At the moment, the category dialog filters the search by what you type in the box. In the screenshot, 'a' is typed in, so every category that has the letter 'a' in it is shown. If you typed 'Car', it would show everything that is related to cars.
I think I may end up trying to sell this online for $10-$20. Comments, opinions?
I got bored and wrote a program to solve John Hattans Voracity game. I'll stop using it now, because I'm bored of it and that's not really fair to everyone else. It took me less than an hour to write the solver in C#, and it can go through about 10 billion game states per day. It will eventually find a maximum solution, but so far I've never had the patience to run it that long. There's really no way to tell how many solutions there are overall, because the game is mutable, and changes the playing field with every move. This little fact makes the "Longest Path" algorithm even more difficult, since I wasn't able to divide and conquer, by using previously known longest-segments to shorten the search.

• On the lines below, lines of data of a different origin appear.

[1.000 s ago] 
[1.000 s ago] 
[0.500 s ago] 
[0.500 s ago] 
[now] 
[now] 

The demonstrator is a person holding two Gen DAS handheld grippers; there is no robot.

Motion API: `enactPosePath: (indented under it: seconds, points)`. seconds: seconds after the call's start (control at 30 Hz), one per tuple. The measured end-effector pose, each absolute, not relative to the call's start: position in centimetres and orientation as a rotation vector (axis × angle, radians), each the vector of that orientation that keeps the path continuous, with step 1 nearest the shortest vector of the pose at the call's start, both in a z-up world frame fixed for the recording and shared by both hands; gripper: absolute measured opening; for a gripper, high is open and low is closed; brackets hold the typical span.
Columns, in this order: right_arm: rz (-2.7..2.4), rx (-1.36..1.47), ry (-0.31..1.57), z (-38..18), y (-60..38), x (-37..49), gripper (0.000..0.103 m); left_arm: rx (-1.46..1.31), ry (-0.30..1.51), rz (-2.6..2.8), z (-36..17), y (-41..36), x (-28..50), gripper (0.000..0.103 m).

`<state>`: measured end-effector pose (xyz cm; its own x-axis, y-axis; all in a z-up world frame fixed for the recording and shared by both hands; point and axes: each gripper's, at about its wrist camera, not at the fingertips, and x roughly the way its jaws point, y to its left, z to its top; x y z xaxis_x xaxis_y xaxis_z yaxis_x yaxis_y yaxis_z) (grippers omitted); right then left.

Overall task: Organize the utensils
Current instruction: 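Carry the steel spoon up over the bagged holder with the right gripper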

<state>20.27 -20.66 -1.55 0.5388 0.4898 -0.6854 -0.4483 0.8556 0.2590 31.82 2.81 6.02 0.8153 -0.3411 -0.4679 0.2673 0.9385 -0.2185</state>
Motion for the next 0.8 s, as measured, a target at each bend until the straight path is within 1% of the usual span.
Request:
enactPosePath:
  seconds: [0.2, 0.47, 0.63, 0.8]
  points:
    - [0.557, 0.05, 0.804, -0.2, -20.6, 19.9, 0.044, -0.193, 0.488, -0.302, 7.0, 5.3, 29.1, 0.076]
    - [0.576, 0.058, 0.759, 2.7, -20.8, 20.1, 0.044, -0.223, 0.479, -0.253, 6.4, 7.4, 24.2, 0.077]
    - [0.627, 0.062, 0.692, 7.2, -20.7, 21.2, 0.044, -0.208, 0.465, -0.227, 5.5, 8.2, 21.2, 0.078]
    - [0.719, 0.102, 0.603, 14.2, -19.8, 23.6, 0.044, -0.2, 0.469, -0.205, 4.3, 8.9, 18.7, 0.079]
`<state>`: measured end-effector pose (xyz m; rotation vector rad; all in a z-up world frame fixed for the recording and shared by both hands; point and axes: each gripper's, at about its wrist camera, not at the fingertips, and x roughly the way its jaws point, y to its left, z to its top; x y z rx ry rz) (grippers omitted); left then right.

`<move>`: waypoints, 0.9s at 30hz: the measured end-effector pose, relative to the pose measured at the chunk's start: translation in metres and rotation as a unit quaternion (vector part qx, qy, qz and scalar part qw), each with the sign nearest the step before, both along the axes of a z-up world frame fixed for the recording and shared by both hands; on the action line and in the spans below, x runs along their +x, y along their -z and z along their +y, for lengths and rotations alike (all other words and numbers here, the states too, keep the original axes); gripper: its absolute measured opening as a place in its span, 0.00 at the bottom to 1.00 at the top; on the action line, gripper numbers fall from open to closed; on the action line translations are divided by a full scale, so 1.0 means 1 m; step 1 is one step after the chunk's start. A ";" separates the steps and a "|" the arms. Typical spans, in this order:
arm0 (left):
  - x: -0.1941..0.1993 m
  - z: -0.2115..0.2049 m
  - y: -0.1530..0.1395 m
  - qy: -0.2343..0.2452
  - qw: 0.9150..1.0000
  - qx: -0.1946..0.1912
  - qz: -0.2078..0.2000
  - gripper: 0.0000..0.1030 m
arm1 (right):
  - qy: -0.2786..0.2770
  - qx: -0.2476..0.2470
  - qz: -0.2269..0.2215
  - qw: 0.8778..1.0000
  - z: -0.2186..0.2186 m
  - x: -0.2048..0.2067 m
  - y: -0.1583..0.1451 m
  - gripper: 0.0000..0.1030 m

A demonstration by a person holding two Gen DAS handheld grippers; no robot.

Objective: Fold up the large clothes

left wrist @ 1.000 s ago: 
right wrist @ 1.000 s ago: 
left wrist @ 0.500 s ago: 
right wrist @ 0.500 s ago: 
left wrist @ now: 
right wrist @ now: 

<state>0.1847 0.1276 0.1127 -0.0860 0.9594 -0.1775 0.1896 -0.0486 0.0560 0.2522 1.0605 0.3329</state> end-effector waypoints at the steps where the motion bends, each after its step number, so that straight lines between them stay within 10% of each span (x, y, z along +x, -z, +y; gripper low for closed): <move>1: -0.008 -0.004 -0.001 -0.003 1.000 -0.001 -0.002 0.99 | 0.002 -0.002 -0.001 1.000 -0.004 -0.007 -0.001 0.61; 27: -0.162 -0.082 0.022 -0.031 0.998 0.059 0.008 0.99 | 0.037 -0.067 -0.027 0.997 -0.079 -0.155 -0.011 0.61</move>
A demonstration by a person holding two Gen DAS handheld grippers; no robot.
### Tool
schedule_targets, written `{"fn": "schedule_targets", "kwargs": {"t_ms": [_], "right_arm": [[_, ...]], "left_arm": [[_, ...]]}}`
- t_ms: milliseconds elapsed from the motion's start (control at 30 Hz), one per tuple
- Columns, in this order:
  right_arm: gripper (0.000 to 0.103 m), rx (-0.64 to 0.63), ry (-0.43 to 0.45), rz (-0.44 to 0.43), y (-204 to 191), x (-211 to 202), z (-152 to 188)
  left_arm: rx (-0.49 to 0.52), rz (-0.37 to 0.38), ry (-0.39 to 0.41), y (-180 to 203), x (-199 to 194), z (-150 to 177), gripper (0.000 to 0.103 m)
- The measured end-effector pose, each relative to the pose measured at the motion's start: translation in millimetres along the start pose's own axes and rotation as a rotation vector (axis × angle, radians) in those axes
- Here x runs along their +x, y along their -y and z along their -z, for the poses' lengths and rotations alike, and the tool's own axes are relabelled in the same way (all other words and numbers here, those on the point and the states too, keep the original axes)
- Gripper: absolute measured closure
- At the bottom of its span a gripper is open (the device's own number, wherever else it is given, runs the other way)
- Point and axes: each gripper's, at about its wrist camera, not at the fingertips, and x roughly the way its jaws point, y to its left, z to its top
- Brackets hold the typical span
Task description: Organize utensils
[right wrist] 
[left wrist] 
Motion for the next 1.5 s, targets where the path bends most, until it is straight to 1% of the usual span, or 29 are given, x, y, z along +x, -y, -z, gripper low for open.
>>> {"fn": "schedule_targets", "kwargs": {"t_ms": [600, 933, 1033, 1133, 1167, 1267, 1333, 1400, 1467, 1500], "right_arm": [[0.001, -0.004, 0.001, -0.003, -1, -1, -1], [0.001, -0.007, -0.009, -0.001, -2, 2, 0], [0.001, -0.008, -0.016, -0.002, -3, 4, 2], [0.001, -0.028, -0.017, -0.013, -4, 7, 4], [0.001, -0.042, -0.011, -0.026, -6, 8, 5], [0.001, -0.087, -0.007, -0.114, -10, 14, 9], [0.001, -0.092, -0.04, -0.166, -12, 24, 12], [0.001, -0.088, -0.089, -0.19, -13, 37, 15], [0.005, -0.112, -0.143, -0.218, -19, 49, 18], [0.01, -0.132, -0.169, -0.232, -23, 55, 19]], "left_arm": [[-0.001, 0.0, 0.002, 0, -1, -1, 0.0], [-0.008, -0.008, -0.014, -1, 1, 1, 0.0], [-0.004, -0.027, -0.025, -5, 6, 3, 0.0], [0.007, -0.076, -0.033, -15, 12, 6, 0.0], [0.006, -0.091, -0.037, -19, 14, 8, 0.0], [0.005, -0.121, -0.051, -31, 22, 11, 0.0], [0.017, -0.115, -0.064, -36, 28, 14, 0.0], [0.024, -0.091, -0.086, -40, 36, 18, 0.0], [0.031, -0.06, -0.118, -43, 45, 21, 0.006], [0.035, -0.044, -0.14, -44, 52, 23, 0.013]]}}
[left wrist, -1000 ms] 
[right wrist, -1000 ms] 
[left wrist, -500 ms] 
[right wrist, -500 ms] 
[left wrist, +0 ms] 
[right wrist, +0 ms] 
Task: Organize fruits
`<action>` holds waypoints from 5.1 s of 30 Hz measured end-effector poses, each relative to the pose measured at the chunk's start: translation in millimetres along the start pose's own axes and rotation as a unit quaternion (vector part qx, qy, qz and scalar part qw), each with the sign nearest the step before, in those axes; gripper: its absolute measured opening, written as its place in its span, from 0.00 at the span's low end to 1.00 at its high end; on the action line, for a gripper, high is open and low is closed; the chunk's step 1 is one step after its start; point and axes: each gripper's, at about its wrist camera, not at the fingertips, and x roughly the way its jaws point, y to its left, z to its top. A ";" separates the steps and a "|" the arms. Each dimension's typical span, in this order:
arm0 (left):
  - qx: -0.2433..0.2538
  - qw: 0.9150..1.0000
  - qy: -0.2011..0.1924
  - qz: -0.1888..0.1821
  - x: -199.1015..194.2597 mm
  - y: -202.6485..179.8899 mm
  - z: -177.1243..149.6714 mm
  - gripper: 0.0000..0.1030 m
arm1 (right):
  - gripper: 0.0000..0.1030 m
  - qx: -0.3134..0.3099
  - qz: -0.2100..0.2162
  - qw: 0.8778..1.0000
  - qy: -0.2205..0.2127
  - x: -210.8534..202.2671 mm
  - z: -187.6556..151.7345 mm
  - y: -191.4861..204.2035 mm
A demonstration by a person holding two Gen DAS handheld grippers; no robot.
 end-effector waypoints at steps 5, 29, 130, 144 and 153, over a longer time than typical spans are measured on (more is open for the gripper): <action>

In a standard longest-path-scenic-tour algorithm, you can start at the endpoint and figure out which nodes take the longest to reach it, and work backwards from there. This doesn't work for two reasons, though; we don't know the endpoint until we reach the end of a solution, and even then, it's not garanteed to be the longest solution. So we've got 625 possible endpoints. Secondly, not all paths work their way back to the start anyways.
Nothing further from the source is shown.